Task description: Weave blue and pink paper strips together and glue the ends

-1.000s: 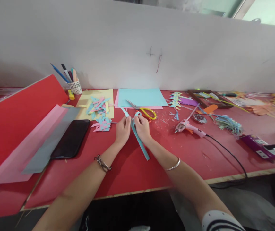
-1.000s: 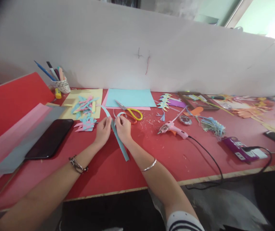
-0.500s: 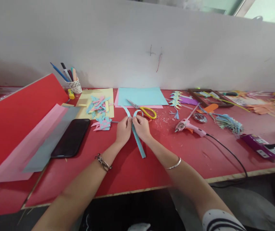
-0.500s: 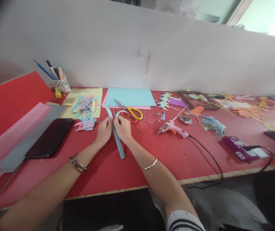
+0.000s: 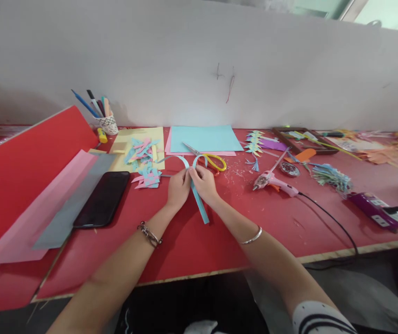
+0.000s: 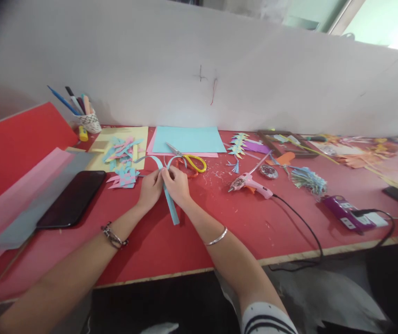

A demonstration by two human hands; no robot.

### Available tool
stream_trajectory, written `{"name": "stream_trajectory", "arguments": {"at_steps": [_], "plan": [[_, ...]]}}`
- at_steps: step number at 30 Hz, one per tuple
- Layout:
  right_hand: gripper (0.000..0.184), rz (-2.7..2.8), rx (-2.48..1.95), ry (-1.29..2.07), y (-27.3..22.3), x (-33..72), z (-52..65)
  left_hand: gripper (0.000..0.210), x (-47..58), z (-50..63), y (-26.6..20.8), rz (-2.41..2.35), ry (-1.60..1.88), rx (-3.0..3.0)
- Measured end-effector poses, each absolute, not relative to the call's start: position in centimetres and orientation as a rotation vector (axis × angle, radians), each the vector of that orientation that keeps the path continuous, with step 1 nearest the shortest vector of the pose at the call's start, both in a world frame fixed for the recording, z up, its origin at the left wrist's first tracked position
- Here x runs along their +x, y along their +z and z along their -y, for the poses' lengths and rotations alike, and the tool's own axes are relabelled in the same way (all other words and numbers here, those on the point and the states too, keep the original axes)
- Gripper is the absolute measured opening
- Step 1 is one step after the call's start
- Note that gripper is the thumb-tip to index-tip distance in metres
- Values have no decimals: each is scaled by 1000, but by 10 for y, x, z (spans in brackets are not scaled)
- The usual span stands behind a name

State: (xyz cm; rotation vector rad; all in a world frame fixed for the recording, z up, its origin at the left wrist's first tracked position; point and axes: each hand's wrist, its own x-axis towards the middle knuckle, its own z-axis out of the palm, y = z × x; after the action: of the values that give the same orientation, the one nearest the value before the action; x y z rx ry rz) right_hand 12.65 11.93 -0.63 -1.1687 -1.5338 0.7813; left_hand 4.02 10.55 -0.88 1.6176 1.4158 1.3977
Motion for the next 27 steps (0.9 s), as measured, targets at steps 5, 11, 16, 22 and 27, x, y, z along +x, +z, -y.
{"name": "stream_trajectory", "arguments": {"at_steps": [5,11,16,22,27], "plan": [[30,1553,-1183,753,-5,127,-120,33,39,-107,-9,-1473,1454,1569],[29,1471,-1208,740,-4,128,-121,33,42,-108,-9,-1418,1419,1569],[29,1441,-1194,753,-4,128,-121,26,43,-107,-9,-1377,1362,1625],[28,1461,-1204,761,-5,126,-120,28,42,-106,-10,-1432,1398,1620],[29,1410,-1224,772,-5,127,-121,30,42,-107,-10,-1478,1429,1595]]}}
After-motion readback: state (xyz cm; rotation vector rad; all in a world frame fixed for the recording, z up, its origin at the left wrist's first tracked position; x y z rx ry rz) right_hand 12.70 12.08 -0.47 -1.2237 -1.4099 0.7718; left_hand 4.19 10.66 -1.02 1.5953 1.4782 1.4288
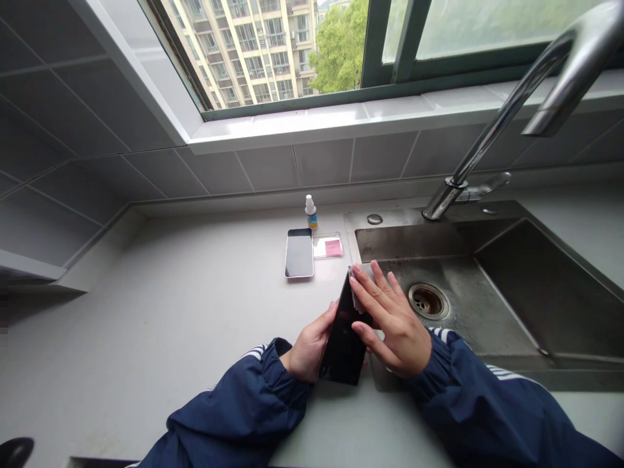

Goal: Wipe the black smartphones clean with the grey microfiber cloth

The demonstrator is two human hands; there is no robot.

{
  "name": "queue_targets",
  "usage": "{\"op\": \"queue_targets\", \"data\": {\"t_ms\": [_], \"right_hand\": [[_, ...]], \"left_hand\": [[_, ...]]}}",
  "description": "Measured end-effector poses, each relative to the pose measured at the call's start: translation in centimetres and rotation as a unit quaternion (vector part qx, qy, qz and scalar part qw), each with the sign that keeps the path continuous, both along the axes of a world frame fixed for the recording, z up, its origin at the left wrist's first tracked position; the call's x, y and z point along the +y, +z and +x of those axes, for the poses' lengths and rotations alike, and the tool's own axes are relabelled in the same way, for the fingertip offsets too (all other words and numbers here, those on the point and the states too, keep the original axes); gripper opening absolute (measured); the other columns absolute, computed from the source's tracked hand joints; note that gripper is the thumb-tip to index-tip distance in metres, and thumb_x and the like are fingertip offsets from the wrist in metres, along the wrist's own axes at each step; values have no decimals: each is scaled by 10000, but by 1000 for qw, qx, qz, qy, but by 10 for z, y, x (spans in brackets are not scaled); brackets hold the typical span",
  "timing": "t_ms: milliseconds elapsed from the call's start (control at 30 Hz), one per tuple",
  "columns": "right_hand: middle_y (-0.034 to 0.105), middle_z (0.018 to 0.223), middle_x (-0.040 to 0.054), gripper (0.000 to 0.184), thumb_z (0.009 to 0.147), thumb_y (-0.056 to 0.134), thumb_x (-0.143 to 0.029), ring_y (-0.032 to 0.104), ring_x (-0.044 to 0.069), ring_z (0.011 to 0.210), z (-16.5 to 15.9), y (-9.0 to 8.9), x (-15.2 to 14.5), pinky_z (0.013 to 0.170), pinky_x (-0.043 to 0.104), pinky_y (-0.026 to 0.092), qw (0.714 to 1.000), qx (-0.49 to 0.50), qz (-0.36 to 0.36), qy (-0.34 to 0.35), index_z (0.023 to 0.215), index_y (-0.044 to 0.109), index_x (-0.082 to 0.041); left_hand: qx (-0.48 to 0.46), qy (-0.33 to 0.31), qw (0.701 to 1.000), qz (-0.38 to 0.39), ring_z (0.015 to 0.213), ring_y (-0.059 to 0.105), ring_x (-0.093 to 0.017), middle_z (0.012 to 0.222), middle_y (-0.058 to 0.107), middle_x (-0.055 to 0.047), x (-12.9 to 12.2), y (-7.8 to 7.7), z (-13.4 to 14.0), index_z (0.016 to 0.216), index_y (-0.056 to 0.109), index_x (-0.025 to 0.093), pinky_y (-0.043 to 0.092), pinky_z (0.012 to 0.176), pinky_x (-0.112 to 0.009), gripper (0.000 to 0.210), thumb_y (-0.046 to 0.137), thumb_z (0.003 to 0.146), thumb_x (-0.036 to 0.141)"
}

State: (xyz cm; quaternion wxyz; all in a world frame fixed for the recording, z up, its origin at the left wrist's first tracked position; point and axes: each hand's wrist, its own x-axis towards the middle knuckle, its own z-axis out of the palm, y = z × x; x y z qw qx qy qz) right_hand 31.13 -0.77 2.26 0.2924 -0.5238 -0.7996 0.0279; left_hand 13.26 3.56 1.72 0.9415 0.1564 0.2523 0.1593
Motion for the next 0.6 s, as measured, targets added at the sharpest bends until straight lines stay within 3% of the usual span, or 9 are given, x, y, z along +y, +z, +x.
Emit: {"op": "queue_targets", "data": {"t_ms": [133, 233, 333, 433, 600], "right_hand": [[301, 1564, 125, 637, 949, 487, -340, 100, 358, 1484, -8, 1, -6, 1176, 620, 106, 996, -15, -6, 85, 1513, 289, -121], [354, 1539, 129, 644, 913, 521, -324, 150, 352, 1478, -13, 2, -10, 1176, 634, 47, 991, -10, -3, 135, 1489, 334, -108], [382, 1523, 135, 655, 877, 541, -296, 179, 338, 1475, -14, 4, -12, 1179, 626, 24, 987, -2, -8, 158, 1473, 356, -98], [430, 1496, 126, 659, 848, 546, -282, 178, 325, 1477, -14, 4, -13, 1182, 619, 13, 982, -1, -15, 187, 1461, 379, -106], [471, 1470, 101, 663, 825, 546, -284, 149, 323, 1483, -18, 5, -17, 1172, 624, -56, 972, -4, -40, 231, 1447, 399, -111]], "left_hand": [[3, 114, 992, 53, 1181, 605, -240, 1187, 699, -85, -3, -3, 1, 1349, 569, 154, 400, 1069, -339, 441, 463, 966, 345], [4, 120, 990, 73, 1230, 572, -235, 1199, 697, -73, -4, 1, 2, 1299, 618, 165, 374, 1097, -327, 399, 465, 956, 298], [-49, 90, 994, 33, 1280, 530, -246, 1245, 669, -106, -3, 5, 3, 1299, 613, 138, 343, 1125, -346, 499, 397, 971, 446], [-76, 62, 995, -24, 1299, 508, -288, 1267, 638, -185, 1, 4, 2, 1337, 556, 61, 321, 1135, -387, 759, 313, 927, 652], [-33, 106, 993, -31, 1212, 573, -334, 1240, 641, -210, 5, 0, -2, 1371, 510, 74, 352, 1089, -454, 875, 291, 866, 754]]}}
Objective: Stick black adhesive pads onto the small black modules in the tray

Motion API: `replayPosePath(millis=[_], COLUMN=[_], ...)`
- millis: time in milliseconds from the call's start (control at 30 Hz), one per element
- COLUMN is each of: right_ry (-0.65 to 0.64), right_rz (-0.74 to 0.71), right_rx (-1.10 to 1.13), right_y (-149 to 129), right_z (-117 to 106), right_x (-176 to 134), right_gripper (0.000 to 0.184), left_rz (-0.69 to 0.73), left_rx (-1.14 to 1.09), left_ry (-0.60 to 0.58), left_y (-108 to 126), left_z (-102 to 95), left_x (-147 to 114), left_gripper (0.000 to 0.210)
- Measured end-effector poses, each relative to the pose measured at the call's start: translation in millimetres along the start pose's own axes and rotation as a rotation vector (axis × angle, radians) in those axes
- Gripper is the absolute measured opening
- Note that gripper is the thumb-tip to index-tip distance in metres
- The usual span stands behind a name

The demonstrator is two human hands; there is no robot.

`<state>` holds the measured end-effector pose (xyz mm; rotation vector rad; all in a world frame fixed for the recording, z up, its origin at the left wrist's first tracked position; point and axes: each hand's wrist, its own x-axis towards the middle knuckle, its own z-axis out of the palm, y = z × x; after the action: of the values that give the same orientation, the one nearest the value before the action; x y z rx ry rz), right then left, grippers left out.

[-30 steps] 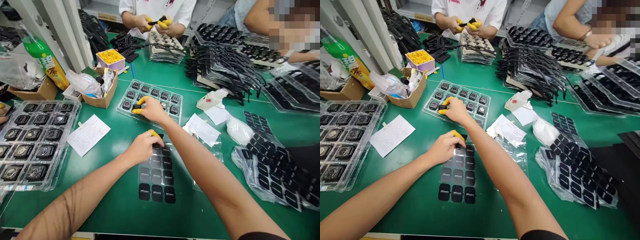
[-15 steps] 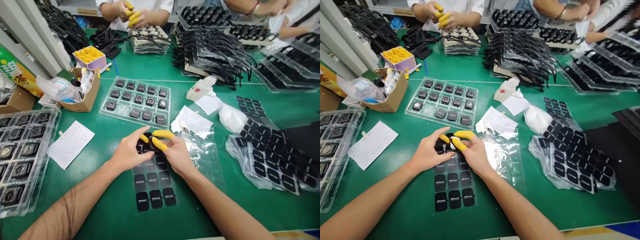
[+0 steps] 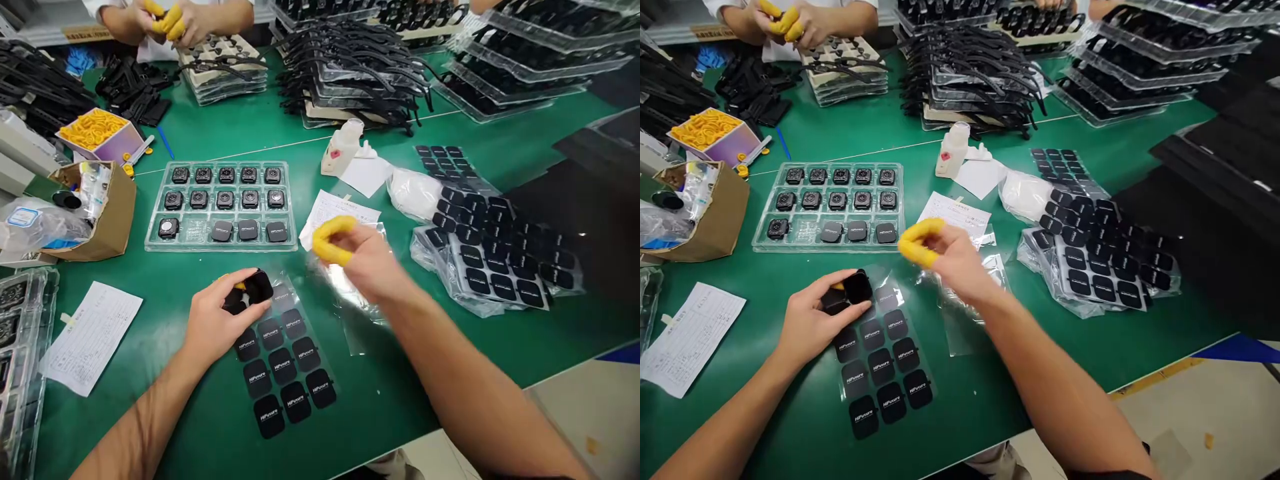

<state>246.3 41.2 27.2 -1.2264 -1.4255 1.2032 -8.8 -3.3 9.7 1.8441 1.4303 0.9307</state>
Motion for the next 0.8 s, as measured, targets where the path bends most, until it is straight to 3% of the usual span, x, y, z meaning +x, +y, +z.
replayPosePath(millis=[67,133,233,333,400,467,533,600,667,800], right_ry=[-0.129,-0.103,0.185,0.27,0.241,0.208,0.103,-0.037,-0.088,-0.051], right_rz=[0.113,0.153,0.051,-0.01,-0.095,-0.285,-0.505,-0.628,-0.626,-0.542], right_rx=[-0.334,-0.663,-0.887,-0.987,-0.996,-0.871,-0.67,-0.528,-0.502,-0.533], right_y=[-3,-2,9,24,29,27,20,13,8,9], right_z=[-36,-55,-45,-16,-2,8,20,36,52,64], right_x=[9,15,20,23,21,15,5,-5,-12,-16], right_gripper=[0.04,0.043,0.044,0.033,0.024,0.019,0.011,0.007,0.009,0.009], left_rz=[-0.087,-0.142,-0.179,-0.172,-0.152,-0.143,-0.141,-0.118,-0.091,-0.122], left_rx=[-0.066,-0.119,-0.156,-0.172,-0.184,-0.198,-0.204,-0.192,-0.179,-0.183], left_ry=[-0.008,-0.012,-0.013,-0.024,-0.024,-0.022,-0.033,-0.056,-0.071,-0.067], left_y=[1,1,1,0,-1,-2,-3,-4,-4,-4], left_z=[-0.9,-1.4,-1.0,0.2,1.0,1.3,1.1,0.6,-0.1,-1.2], left_x=[1,1,2,1,1,0,0,0,0,0], left_gripper=[0.045,0.045,0.045,0.046,0.047,0.048,0.05,0.051,0.05,0.049])
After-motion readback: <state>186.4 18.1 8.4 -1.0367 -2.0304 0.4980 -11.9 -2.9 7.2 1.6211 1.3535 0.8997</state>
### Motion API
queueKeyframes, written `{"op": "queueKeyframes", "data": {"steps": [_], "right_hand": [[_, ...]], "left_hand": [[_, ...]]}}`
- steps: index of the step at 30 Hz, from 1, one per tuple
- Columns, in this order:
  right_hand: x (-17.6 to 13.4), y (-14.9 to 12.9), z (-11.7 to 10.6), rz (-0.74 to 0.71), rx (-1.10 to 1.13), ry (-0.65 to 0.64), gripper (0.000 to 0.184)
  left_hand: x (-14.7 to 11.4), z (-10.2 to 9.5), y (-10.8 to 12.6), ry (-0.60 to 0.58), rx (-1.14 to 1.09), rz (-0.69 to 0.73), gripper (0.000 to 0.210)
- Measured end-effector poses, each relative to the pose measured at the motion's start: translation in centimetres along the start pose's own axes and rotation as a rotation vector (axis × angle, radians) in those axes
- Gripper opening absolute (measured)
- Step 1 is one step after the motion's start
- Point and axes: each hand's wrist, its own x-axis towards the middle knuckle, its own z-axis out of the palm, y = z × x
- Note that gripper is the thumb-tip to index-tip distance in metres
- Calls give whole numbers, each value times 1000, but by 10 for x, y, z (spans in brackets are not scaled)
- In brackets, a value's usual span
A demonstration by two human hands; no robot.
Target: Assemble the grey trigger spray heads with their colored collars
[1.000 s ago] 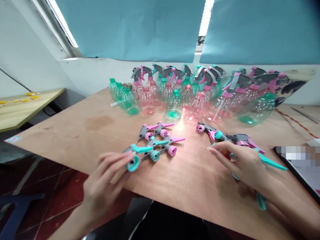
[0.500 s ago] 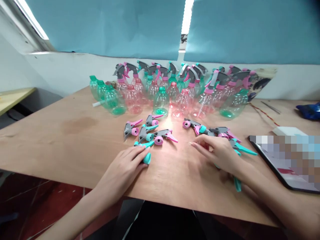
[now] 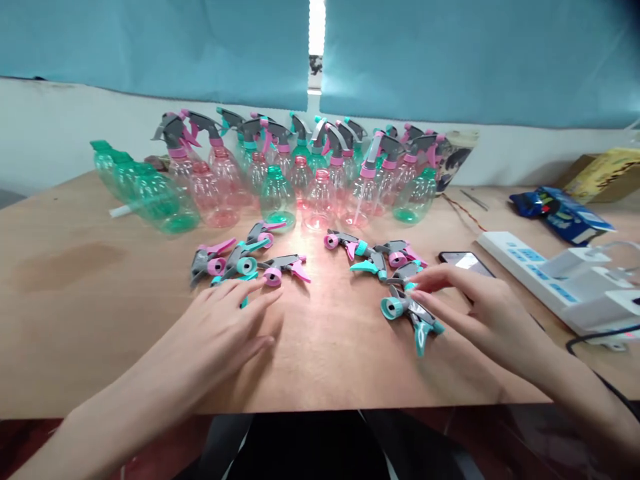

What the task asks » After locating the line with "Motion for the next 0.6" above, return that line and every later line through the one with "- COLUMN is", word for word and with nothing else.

Response box »
Motion for the next 0.6 s, as measured, targets added at the sharpest bends until straight lines stay within 3% of the usual span, or 9 are given, x, y, z along +y, +z, +x.
Emit: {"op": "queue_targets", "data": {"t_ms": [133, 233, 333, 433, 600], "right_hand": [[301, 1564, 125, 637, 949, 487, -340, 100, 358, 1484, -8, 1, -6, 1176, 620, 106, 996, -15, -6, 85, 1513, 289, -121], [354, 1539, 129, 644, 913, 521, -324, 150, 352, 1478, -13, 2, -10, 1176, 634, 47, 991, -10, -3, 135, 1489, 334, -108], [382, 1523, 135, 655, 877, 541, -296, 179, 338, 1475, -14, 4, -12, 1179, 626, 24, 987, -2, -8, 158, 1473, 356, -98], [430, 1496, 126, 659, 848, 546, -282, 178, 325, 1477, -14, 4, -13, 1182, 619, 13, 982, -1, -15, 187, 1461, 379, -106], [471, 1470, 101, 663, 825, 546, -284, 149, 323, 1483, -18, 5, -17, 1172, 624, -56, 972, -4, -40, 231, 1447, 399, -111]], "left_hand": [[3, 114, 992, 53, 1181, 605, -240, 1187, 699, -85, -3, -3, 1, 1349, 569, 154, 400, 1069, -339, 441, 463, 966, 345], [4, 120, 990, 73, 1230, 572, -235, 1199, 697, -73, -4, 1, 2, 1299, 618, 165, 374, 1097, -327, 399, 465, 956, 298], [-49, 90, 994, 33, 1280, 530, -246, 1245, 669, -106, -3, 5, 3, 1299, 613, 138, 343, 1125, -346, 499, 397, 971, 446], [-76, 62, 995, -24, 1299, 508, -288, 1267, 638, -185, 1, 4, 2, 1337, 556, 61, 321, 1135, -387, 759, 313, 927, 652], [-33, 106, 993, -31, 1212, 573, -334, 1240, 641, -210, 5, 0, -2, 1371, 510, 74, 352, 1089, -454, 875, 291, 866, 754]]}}
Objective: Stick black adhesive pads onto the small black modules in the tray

Motion API: `replayPosePath(millis=[_], COLUMN=[_], ...)`
- millis: time in milliseconds from the call's start (control at 30 Hz), one per element
- COLUMN is each of: right_ry (-0.65 to 0.64), right_rz (-0.74 to 0.71), right_rx (-1.10 to 1.13), right_y (-149 to 129), right_z (-117 to 106), right_x (-176 to 134), right_gripper (0.000 to 0.184), left_rz (-0.69 to 0.73), left_rx (-1.14 to 1.09), left_ry (-0.60 to 0.58), left_y (-108 to 126), left_z (-102 to 95), left_x (-147 to 114), left_gripper (0.000 to 0.210)

There is no more to this answer.